Mittelklasse-Hotels sind in Sachen Markenbildung eine große Herausforderung. Die meisten bieten einen begrenzten Service und ihre Zimmer sind oft sehr ähnlich. Es fehlt somit oft die Möglichkeit, sich über das Produkt zu differenzieren. Dennoch: Der Prozess ist machbar, aber durchaus beschwerlich.
Schauen wir auf die gehobene deutsche Ferien- oder Stadthotellerie. Wir international sollte eine Hotelmarke da überhaupt sein?

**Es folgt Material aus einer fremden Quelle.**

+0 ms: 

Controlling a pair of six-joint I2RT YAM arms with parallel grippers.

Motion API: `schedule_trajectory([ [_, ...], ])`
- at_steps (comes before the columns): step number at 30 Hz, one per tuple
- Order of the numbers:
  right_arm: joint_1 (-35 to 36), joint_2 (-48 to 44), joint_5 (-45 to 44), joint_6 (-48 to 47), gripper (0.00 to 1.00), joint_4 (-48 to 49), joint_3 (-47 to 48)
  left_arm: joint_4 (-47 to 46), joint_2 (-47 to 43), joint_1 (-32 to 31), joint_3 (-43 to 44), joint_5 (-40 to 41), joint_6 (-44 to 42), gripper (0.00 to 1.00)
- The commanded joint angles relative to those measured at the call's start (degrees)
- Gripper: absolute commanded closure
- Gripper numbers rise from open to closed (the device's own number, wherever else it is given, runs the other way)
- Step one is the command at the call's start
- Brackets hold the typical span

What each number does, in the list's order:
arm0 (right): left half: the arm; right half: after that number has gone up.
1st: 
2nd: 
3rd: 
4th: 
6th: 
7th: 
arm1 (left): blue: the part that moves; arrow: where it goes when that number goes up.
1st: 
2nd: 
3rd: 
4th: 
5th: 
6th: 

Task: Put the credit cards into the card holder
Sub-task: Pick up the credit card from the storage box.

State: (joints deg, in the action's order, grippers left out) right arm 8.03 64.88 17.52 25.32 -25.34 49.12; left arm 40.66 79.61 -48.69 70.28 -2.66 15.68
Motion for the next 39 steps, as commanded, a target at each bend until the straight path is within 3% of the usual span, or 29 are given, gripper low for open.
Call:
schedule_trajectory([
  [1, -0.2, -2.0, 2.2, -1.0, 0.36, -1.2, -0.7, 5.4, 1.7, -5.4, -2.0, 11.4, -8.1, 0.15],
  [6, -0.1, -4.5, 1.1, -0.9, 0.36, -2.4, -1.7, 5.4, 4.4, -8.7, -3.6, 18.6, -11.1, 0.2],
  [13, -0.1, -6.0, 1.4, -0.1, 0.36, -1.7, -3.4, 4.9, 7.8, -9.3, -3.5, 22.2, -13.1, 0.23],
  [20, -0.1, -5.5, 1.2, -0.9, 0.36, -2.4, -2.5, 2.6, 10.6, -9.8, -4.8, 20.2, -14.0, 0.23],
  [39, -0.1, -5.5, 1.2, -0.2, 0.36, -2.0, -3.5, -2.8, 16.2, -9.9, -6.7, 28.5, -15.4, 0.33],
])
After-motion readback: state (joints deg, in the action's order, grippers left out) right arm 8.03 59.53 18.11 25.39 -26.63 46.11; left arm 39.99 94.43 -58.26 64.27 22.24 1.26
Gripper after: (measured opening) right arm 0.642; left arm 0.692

Der Name und die Marke eines Hotels sollten die Hotelphilosophie verkörpern. Unterstellt man zudem, dass der internationale Gast lieber ein Hotel mit einem international klingenden Namen bucht, so sind hier gewiss natürliche Grenzen gesetzt. Ein Name wie „Hotel zum Adler“ macht Sinn, wenn die Gäste nach einem lokal verankerten, warmen und freundlichen Familienprodukt suchen. Ist das Haus jedoch stark auf den Business-Kunden fokussiert, kann der Name „Hotel zum Adler“ nicht funktionieren. Grundsätzlich sollte die Marke also die Gäste-Typologie im Blick haben.
Nennen sie uns zum Schluss noch zwei Gründe, warum und wann sich ein Hotelier mit seiner Hotelmarke und einem Rebranding beschäftigen sollte.
Zum einen, wenn die Marke oder das Produkt an Dynamik und Strahlkraft verloren haben, dann wäre es Zeit in die Marke zu intensivieren und einen Prozess des Rebrandings anzudenken. Auch wenn die Marke ihre Vision oder das Verständnis für die Kunden aus den Augen verloren hat, muss sich das Hotelmanagement ernsthafte Gedanken machen. Dann ist es aber oftmals schon zu spät.